The Judicial Laws of Moses and General Equity / by Peter Bringe

“To them also, as a body politic, he gave sundry judicial laws, which expired together with the state of that people, not obliging any other now, further than the general equity thereof may require.” (Westminster Confession of Faith, 19.4) 

This has been a section of the Westminster Confession which has met with differing interpretations, especially in more recent decades. In particular, it has become central to the question of whether “theonomy” is within the boundaries of the Westminster standards. It also was a point of contention when in 2001 the 68th General Assembly of the OPC declared that “the use of women in military combat is both contrary to nature and inconsistent with the Word of God.”1 A protest to this action objected to this declaration in part because it argued “largely from Old Testament narrative and civil law,” citing 19.4 of the Westminster Confession as a reason why this biblical support was “highly dubious.”2 In my own experience, talking to people and reading books on the Westminster Confession, there is a bit of confusion as to the meaning of this paragraph about the judicial laws. 

I take this paragraph of our confession to mean that the judicial laws of Moses are not obligatory for any other nation further than their general equity may require. The reason is that they expired with the state of that people. Yet this also means that these laws do oblige and bind modern nations to the extent that their general equity requires their observance. I submit these initial observations: 

  1. It is incorrect to say that they only have relevance for the church, as the new covenant Israel.
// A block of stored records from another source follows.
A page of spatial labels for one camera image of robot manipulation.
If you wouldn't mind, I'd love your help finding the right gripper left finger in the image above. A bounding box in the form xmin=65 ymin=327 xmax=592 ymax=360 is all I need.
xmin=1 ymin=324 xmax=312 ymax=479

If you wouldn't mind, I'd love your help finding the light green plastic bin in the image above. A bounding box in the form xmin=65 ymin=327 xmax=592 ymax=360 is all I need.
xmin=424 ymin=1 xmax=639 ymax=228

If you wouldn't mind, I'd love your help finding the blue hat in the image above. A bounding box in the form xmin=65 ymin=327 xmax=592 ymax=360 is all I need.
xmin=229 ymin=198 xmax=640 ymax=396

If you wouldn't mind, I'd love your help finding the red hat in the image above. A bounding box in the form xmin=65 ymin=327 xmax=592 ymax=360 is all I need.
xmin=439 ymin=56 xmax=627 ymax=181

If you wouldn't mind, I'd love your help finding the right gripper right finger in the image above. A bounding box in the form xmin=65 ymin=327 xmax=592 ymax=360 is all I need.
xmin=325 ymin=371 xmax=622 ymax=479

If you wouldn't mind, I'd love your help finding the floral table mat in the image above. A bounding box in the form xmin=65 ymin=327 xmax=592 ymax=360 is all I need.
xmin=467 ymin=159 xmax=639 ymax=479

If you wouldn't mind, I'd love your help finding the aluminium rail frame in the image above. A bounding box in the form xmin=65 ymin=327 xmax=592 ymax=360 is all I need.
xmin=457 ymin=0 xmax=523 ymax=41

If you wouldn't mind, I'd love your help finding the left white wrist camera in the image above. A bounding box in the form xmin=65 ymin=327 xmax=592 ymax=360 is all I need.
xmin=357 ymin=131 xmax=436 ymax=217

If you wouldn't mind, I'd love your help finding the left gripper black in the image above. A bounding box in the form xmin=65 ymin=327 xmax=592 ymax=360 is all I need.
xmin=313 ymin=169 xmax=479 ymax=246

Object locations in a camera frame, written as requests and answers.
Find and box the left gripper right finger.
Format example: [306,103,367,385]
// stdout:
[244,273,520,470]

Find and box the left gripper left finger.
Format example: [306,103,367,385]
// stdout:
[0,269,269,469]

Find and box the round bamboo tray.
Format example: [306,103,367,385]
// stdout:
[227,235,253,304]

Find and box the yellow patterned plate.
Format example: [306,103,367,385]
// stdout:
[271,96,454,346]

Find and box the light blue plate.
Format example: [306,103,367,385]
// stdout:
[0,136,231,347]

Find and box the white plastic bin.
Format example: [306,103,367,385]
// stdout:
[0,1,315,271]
While Paul does apply judicial laws to the church, this does not mean they no longer apply in some sense to the political sphere. 19.4 clearly states that these laws have a certain binding relevance for states

  2. It is also incorrect to say that equity (i.e. justice or fairness) has replaced the judicial laws in civil affairs. Rather, the Confession teaches that the judicial laws themselves are binding to an extent based on their connection with general equity (universal principles of justice). 

  3. The reason given for this expiration is the expiration of the state of Israel. We cannot go back to the original context of ancient Israel. The reason that these laws in their specific form and circumstances have expired is because the original context no longer exists. Thus, to apply these laws today, one must discern what was grounded in the unique position of ancient Israel and what was grounded in the moral law. 

  4. The general equity of the judicial laws refers to the universal and moral basis for those laws, in contrast to other factors such as Israel’s unique position in redemptive history and the context of ancient times. This general equity was thus related to the concept of the moral or natural law. 

The Use of General Equity in 17th Century Reformed Theology 

Thomas Shepherd, a Puritan minister who had moved to New England in the 1630s, described to what extent the judicial laws apply to all nations in this way: 

The learned generally doubt not to affirme, that Moses judicials binde all nations, so farre forth as they containe any morall equity in them, which morall equity doth appeare, not onely in respect of the end of the law, when it is ordered for common and universall good, but chiefely in respect of the law which they safeguard and fence, which if it bee morall, it's most just and equall, that either the same or like judiciall fence (according to some fit proportion) should preserve it still, because 'tis but just and equall, that a morall and universall law should bee universally preserved. 3 

In other words, these laws bind nations to the extent that they contain moral equity. This moral equity can be discovered by looking at the end of the law (is it universal or particular) and the kind of law that it “fences” (is it moral or ceremonial). If it is based on a universal and moral law, then the judicial law (or its equivalent) is also universal and binding.4 

It should be noted that Shepherd got this idea from the “learned,” and one of the two learned men he cites by name is Johannes Piscator (1546—1625), a German Reformed theologian whose writings were studied in England and Scotland as well as on the Continent. Piscator argued in an influential appendix to his commentary on Exodus that 

the magistrate is obliged to those judicial laws which teach concerning matters which are immutable and universally applicable to all nations, but not to those which teach concerning matters which are mutable and peculiar to the Jewish or Israelite nations for the times when those governments remained in existence. 5 

He then argued for this thesis by seven proofs, defended it against twenty-two objections, and applied it as an example to the case of theft. 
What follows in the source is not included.